#### [What to do]
Transcribe the data exactly, stopping after the "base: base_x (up" line.
Data extract START
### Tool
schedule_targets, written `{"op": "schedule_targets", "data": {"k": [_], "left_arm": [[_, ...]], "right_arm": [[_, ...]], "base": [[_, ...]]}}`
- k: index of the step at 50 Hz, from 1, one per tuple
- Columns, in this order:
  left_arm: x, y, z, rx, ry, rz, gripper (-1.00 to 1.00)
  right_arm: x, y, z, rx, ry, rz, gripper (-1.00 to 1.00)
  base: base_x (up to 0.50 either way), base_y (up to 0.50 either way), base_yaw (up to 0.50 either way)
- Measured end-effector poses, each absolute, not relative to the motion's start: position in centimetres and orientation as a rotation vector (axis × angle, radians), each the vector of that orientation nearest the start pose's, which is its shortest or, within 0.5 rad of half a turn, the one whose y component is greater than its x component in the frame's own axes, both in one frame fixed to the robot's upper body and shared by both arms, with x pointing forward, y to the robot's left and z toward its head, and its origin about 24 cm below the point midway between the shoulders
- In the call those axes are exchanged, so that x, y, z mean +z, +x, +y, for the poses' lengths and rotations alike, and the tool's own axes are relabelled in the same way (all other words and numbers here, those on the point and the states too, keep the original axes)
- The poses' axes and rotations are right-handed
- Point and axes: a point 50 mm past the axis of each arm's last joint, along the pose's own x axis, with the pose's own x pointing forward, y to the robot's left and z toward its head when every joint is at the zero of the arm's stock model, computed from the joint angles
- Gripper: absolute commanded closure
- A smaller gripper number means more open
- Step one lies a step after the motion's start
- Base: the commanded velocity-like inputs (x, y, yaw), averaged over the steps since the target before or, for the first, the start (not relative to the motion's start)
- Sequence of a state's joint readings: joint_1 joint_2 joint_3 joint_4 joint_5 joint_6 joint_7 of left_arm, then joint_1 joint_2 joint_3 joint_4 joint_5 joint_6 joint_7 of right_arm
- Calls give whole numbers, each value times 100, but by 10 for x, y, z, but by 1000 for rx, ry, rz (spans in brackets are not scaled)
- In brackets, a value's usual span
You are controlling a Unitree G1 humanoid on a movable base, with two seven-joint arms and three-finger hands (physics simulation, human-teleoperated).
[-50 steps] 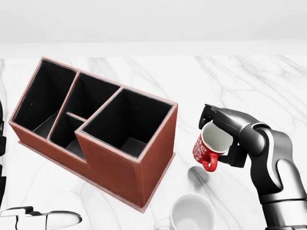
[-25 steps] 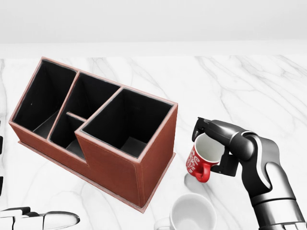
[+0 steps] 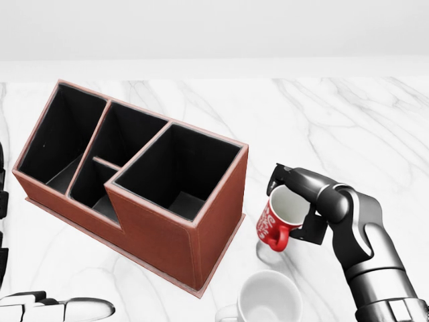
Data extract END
#### [Completed exercise]
### Tool
schedule_targets, written `{"op": "schedule_targets", "data": {"k": [_], "left_arm": [[_, ...]], "right_arm": [[_, ...]], "base": [[_, ...]]}}`
- k: index of the step at 50 Hz, from 1, one per tuple
- Columns, in this order:
  left_arm: x, y, z, rx, ry, rz, gripper (-1.00 to 1.00)
  right_arm: x, y, z, rx, ry, rz, gripper (-1.00 to 1.00)
  base: base_x (up to 0.50 either way), base_y (up to 0.50 either way), base_yaw (up to 0.50 either way)

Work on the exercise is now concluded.